OK, you’re back!  Let’s just be bold:  Mike can’t say these heady things with any certainty and you shouldn’t believe him until he starts to offer something in our trade we call “proof.”

So far, the only empirical evidence Mike has ginned up for his optimism is a New York Times story quoting mostly unnamed U.S. and Afghan  leaders  that has become something of a joke amongst experts on the subject.  I can’t figure out why it was written or if editors injected some of the silliness into the story, but Yon loves its optimism so I guess that’s all that counts.

Before he boarded a bird to go learn about the “rule of law” in a country without the ability to enforce any of them, Yon warned from Kabul that if the “Taliban come back, the music will stop, and we will have wasted hundred of billions of dollars, not to mention the lives and limbs.”

It’s time we broke it to our intrepid reporter:  The various Taliban ARE back in Kabul. He probably has been stumbling past them for weeks without knowing it.

The guerrillas have been drawn to a capital that is awash with war spending and opium dollars.  Today, 97 percent of Afghan GDP in the legitimate “overworld” depends on foreign aid.  That’s catnip to the Karzai kleptocracy  and insurgent militias, the latter because they can tax the projects or erect legitimate-looking front companies to catch the contracts from corrupt cronies.

The major Taliban militias in and around Kabul haven’t been sniffing just for the western aid dollars.  They’ve been creeping back to the the capital since 2009 because it’s an important hub in the global opium trade.  That’s created a nexus linking corrupt politicians, businessmen, criminal syndicates and the insurgent commands making deals together in the underworld.

This is what Yon doesn’t apparently see when he’s pondering the sublimity of U2 lyrics blaring over café speakers or photographing balloon merchants, donkey drivers and children, each snapshot another sign of boundless sunshine and game-changing optimism.

So I put it to you, gentle readers.  Do you want to accept Yon’s version of Kabul?  Or do you want me to tell you what those who speak the languages of Afghanistan and make their livings studying the political economies of war-torn nations, narcotics and the region have to say about the joint?

If you elect the former, stop reading now.

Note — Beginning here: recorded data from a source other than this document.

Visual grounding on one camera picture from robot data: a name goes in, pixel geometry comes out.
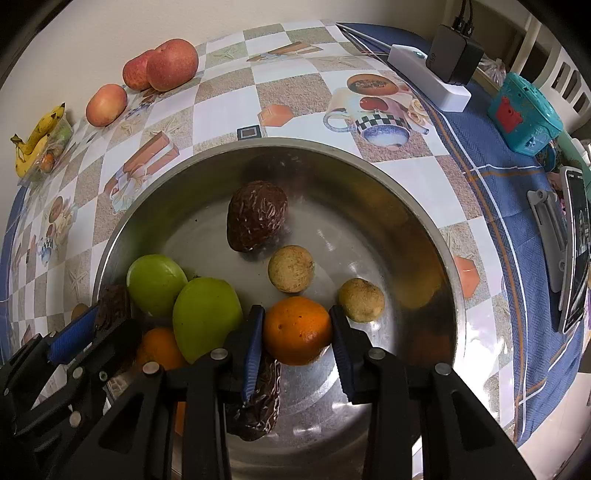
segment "black charger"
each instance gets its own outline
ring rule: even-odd
[[[466,0],[462,0],[460,14],[450,28],[439,25],[425,64],[437,77],[451,85],[466,85],[476,71],[484,49],[470,38],[474,25],[473,5],[470,2],[470,17],[464,20]]]

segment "green apple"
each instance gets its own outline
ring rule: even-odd
[[[241,321],[242,308],[236,292],[228,282],[217,278],[191,280],[174,303],[174,337],[190,364],[223,346],[228,333]]]
[[[154,317],[170,317],[174,301],[187,284],[181,267],[164,255],[144,255],[127,271],[127,290],[135,304]]]

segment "stainless steel pot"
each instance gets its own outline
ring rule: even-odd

If you care to leaven your daily dose of Yon with contrary views from experts in the field, then keep reading!

*****

For the past year, I’ve been studying reports from the Afghanistan NGO Safety Organisation (ANSO), the Open Society Foundation, the Royal Institute of International Affairs, Afghanistan Analysts Network, the United Nations (UNAMA, UNODC), the wonderful Citha D. Maass, World Bank, the Special Inspector General for Afghanistan Reconstruction and, most especially, the omnibus reports of the International Crisis Group in Kabul and Brussels.

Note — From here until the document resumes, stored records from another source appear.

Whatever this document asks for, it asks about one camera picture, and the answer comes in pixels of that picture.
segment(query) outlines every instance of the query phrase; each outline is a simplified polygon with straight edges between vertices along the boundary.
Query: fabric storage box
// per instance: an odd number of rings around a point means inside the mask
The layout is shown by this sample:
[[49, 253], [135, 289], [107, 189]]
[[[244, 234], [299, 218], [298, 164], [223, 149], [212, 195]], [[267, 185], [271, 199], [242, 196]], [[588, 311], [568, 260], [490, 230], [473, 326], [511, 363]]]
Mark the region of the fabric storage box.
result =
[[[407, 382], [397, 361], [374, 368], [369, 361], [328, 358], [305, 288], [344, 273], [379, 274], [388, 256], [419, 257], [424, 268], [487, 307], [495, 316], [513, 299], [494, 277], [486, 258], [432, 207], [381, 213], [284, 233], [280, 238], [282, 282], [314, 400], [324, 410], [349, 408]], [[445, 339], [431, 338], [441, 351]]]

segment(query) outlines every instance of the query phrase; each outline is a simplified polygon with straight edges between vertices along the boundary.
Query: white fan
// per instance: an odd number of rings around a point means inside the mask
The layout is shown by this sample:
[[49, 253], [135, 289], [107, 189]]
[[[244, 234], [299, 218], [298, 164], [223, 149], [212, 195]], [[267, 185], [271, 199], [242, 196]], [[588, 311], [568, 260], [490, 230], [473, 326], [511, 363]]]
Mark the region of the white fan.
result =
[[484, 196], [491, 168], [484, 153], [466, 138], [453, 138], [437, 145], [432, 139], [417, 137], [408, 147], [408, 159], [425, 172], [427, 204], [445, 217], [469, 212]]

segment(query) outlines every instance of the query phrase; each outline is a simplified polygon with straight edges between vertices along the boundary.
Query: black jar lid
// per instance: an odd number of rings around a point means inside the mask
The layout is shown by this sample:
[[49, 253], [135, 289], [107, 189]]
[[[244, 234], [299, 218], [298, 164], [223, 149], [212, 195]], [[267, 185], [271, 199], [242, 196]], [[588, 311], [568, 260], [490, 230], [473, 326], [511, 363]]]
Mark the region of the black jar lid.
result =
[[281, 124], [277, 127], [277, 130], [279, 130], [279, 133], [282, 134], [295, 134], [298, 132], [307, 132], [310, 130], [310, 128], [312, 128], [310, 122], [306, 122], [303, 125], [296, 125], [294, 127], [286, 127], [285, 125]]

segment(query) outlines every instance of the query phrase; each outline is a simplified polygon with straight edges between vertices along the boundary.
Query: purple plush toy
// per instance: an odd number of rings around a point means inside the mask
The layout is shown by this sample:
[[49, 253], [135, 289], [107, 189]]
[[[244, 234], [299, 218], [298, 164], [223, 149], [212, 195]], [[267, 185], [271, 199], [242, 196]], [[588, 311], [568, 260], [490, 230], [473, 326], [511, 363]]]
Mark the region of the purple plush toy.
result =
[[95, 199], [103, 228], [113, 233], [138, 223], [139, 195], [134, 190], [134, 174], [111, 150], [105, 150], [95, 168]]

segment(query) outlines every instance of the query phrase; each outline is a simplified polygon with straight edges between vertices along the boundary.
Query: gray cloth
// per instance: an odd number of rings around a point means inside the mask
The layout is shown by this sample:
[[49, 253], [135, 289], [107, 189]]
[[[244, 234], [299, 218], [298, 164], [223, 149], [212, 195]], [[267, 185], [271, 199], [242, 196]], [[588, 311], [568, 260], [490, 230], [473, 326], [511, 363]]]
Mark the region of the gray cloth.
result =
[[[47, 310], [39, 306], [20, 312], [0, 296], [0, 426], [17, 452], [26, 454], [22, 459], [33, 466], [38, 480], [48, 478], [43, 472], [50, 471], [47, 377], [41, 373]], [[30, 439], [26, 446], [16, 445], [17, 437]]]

If you’re sucking Yon’s optimism like helium and you need to come down from your zany high, just take a toke of this.

None of these scholars or institutions shares Yon’s heady optimism.  Reading all of them, however, will help you piece together an admittedly murkier picture of the guerrilla war in Afghanistan:  While the strife continues to be animated by a reaction to foreign occupation and aspects of retributive civil war, it’s shifting to that of a parasitical contest for dope markets, drug shipping routes, foreign aid moolah and resources chipped from the earth.

The U.S. and our ISAF allies surged south, but reports now indicate that the momentum of the (often fratricidal) insurgents shifted to the east and central regions.   The three main insurgent militias of the Haqqani Network, Quetta Shura Taliban and Gulbuddin Hekmatyar’s Hizb-e-Islami have erected business fronts in the capital to work alongside their underworld dealings with corrupt officials and intensify terrorist attacks like the Haqqanis’ daring raid against the Intercontinental Hotel.

The jitney Michael takes about town, the money exchanger who converts his dollars, the vegetables on his table tithed through ushr and the Coke in his paw that arrived from Pakistan – all these goods and services likely are tied to one or more of the insurgencies, either directly or indirectly, as they move through an Afghan market regulated only by the taxes the Taliban place on the widgets to keep moving.

All this transpired inside what U.S. Army Gen. David Petraeus called the expanding “Kabul security bubble” or what others fancifully nickname the “ring of steel” around the city.   The lords of the ring are the Afghan security forces, so it’s perhaps more of a three-ring circus, as we saw during the recent Intercontinental Hotel slaughter.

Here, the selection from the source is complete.